Dopo cinque anni di insostenibile silenzio sono tornati i Massive Attack.
Invero "E'" tornato, poichè dell'originario trio è rimasto solo un elemento, quel Robert Del Naja - 3D - responsabile di tutte le suggestioni indotte dai precedenti dischi, soprattutto Mezzanine, catalizzatore di suadente brutalità e angelica purezza.
Questo 100th Window (titolo ispirato ad un libro che tratta della privacy internettiana) rappresenta fino al midollo l'umore, sempre più pessimo, di questo controverso artista.
Incerto se ripercorrere le vie di Mezzanine (What Your Soul Sings è quasi un sequel di Teardrop) oppure guardare verso nuove strade, il disco si muove lungo atmosfere funeree e lugubri, sostituendo la potenza viscerale delle chitarre con una dose massiccia di elettronica, mirata come forse non mai ad instillare nell'ascoltatore un senso di angoscia e paranoia difficilmente descrivibili.

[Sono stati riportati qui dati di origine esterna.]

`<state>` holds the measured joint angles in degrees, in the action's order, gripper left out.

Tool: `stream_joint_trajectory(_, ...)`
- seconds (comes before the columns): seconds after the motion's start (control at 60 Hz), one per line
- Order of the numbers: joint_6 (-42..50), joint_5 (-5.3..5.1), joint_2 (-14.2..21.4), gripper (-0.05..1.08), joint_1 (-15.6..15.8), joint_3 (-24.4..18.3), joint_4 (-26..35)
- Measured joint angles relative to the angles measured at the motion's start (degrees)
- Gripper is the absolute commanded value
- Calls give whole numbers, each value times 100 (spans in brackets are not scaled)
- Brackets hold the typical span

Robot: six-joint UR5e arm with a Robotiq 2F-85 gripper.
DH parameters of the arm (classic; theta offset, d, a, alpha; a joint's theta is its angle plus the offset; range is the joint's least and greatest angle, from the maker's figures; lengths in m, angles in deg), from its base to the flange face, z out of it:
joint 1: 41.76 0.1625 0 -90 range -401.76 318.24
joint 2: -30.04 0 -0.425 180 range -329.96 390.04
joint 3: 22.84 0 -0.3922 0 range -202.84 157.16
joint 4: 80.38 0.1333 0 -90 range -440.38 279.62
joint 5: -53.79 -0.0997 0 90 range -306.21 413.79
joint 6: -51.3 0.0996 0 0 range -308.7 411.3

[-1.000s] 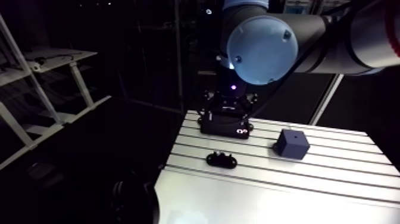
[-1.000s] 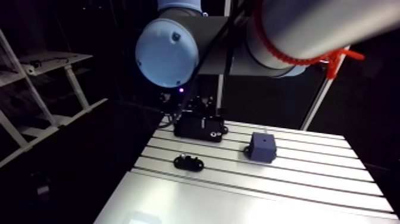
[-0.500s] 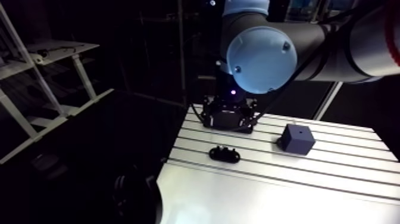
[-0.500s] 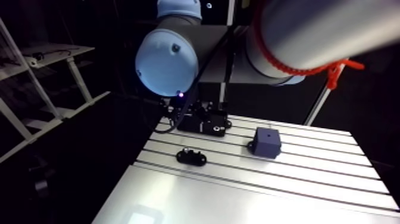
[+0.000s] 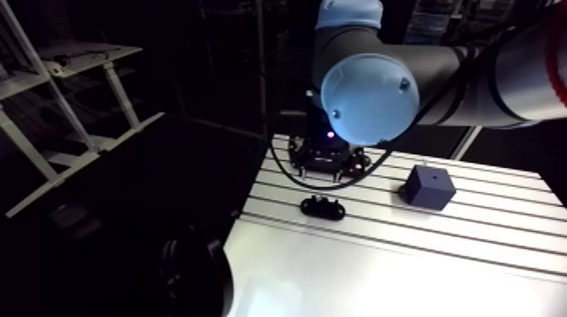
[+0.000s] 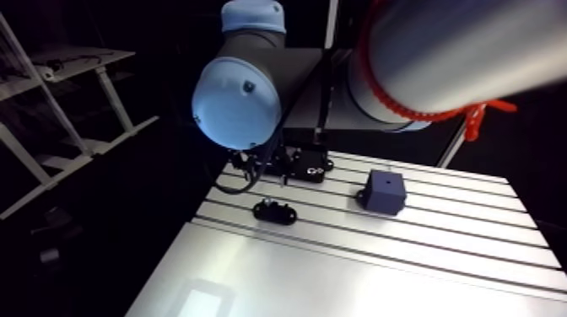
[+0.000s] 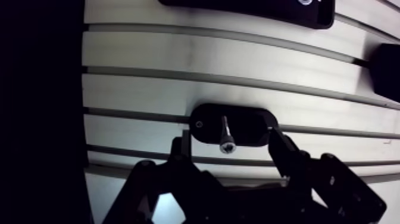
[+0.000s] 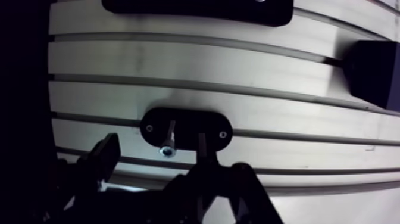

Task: Pick up the M10 bolt and insert it into the hole until fully seated.

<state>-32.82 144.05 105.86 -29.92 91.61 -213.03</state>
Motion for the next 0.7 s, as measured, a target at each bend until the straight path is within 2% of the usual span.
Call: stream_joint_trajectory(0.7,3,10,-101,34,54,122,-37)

L'album chiede di essere ascoltato rigorosamente in cuffia, per poter assaporare le sonnacchiose e dilatate stratificazioni della produzione, maniacale e minuziosa come sempre.
100th Window è il respiro glaciale di 3D nei padiglioni auricolari, è una fredda, distaccata contemplazione di un mondo devastato e folle, osservato dal calduccio della propria abitazione, socchiudendo la finestra accortamente per non far entrare troppo freddo...
Special Cases, forse l'antisingolo per antonomasia, dopo una sinistra apertura di campanellini si getta in uno scenario disegnato da un lento giro di basso, pervaso da spettrali droni macabri che accompagnano per mano la voce della brava Sinead O Connor (guest-star di lusso), terminati i 5 minuti del viaggio, mi sento come trapassato dalla mano dell'oblio... Svuotato, attonito.
Di nuovo bellezza, malinconia e devastazione si alternano come sfaccettature contrastanti nel lavoro dei MA: What Your Soul Sings eleva verso un'atmosfera dolcissima, composta da cristallini loop di arpa immersi in un tappeto di ampissimo respiro, dove si stende benvolentieri Sinead, sussurrando il motivo sottovoce, con estrema delicatezza.
Butterfly Caught e Antistar offrono atmosfere indiane al cantato sofferto di 3D, puntando verso artisti come Talvin Singh e Nitin Sawhney, ma tenendo fede ad un rigore retro-elettronico quasi da anni ottanta, la tecnologia ha perso qui ogni fascino e suggestione avveniristica per favorire un'esplosione puramente emotiva e globale.
Il momento più ispirato del disco è probabilmente rappresentato dall'incredibile suite di Everywhen, un minimale viaggio elettronico sorretto da un epico loop di chitarra appena accennata. Qui troviamo ancora la voce di Horace Andy (già apprezzata nei precedenti lavori), funzionale esclusivamente alla maestosa, architettonica progressione musicale. Il brano avanza fiero lungo quasi 8 minuti di eccellenza sonora, rappresentando forse il punto più alto della dub glorificata dal gruppo di Bristol.
Altro brano degno di menzione è Prayer For England, che vede tornare in azione Sinead per un brano di denuncia dal bellissimo testo, che si avvale di soluzioni musicali particolarmente care a chi ha amato Bluelines (album d'esordio): basso incalzante e carico, percussioni sostenute ed una generale atmosfera ruvida quanto elegante. Qui riconosciamo la splendida energia viscerale della cantante irlandese, che accantona le delicatezze per offrire una performance più decisa e carismatica.
In conclusione una splendida opera degna dei precedenti lavori, seppur non rappresentando un capolavoro (poichè comunica con un linguaggio non troppo dissimile dal precedente), il parto di 3D è ben lontano dalla release di maniera, così come le tante soluzioni mainstream che imperversano nel nostro mercato.
Un cd alienante e alienato, immerso in una sistematica e compiaciuta malinconia, talvolta opprimente e doloroso, da vivere esclusivamente nell'intimo per vivere uno spicchio del nuovo secolo in musica, senza confini.